Applicable Law in Tort under Rome II and English Case Management Decisions

    It’s one of the oldest chestnuts in private international law and has been brought into sharper focus by the Rome II Regulation on applicable law in tort. Assume that the English Claimant is catastrophically injured in a road traffic accident in France. The Claimant sues the tortfeasor’s French insurer in the English Courts (in line with his right to do so under section 3 of the Brussels I Regulation and the Odenbreit (2007) decision of the ECJ). Liability is not in issue and it is agreed that, by reason of Articles 4 and 15 of Rome II, French law will apply to the assessment of the Claimant’s damages. The Claimant wishes to rely on a panel of English experts (medico-legal and non-medical) of the kind usually instructed in catastrophic injury claims case managed and tried in this jurisdiction. The Defendant insurer, by contrast, wishes to restrict the Claimant to the sort of expertise that a French Court would rely upon (usually, one principal expert and a very limited number of additional experts). The Defendant’s argument is that the English Court – required to assess damages on a French law basis – needs, so far as possible, to adopt and replicate the approach that would be taken by a French Court. The Claimant argues that the selection and instruction of expert witnesses is a matter reserved to the law of the forum (English law) by reason of Article 1.3 of Rome II. An issue of just this kind arose in the very recent decision of Tugendhat J in Wall v Mutuelle de Poitiers Assurances [2013] QB 53 (QB).
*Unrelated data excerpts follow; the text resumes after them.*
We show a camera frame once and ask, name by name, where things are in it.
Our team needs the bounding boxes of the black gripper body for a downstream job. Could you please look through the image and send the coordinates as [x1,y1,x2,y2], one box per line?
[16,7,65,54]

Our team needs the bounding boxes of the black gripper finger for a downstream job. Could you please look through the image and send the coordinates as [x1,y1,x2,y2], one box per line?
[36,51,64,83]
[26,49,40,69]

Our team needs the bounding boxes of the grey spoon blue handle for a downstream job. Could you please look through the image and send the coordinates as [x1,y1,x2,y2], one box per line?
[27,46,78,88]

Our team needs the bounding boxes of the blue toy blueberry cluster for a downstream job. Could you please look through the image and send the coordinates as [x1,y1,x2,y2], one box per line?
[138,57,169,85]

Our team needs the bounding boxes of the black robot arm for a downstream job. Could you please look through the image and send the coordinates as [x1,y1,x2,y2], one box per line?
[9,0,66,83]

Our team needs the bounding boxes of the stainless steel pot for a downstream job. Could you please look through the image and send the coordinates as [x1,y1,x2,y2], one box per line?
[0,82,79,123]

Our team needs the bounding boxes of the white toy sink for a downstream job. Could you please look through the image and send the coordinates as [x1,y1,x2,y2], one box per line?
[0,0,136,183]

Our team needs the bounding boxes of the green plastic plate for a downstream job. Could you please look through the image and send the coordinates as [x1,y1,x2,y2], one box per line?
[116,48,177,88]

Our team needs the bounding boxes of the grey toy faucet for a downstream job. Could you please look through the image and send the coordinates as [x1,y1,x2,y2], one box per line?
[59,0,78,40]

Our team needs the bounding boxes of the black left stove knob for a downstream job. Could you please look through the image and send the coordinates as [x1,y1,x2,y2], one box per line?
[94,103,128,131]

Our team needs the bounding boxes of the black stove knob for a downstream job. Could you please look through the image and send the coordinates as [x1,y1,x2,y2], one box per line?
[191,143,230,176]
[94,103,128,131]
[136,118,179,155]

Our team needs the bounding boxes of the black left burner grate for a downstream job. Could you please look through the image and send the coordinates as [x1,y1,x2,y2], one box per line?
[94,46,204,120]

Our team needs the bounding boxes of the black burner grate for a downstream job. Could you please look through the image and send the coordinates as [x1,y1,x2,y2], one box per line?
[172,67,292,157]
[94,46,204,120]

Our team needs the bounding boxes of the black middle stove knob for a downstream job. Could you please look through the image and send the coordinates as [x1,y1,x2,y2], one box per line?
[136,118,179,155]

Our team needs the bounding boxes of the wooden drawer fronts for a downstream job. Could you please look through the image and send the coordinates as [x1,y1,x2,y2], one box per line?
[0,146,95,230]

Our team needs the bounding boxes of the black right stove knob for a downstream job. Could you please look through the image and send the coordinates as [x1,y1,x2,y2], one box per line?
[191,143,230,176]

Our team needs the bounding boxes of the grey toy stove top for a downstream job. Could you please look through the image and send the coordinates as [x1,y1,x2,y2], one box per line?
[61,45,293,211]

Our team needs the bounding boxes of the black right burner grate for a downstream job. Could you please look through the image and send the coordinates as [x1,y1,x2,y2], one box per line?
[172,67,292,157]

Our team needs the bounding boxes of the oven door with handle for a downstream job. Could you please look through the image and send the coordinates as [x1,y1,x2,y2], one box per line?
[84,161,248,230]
The following preliminary issue was tried, “Does the issue of which expert evidence the court should order fall to be determined: (a) By reference to the law of the forum (English Law) on the basis that this is an issue of ‘evidence and procedure’ within Article 1.3 of Rome II; or (b) By reference to the applicable law (French law) on the basis that this is an issue falling within Article 15 of Rome II?” The academic writing on this issue was somewhat mixed and inconclusive. However, Tugendhat J resolved the preliminary issue – thought to be the first time this question had been tried in this jurisdiction – by accepting the Claimant’s argument: the instruction of experts is a matter of evidence and procedure and, therefore, a matter for the law of the forum (English law). There is an application by the French insurer for permission to appeal.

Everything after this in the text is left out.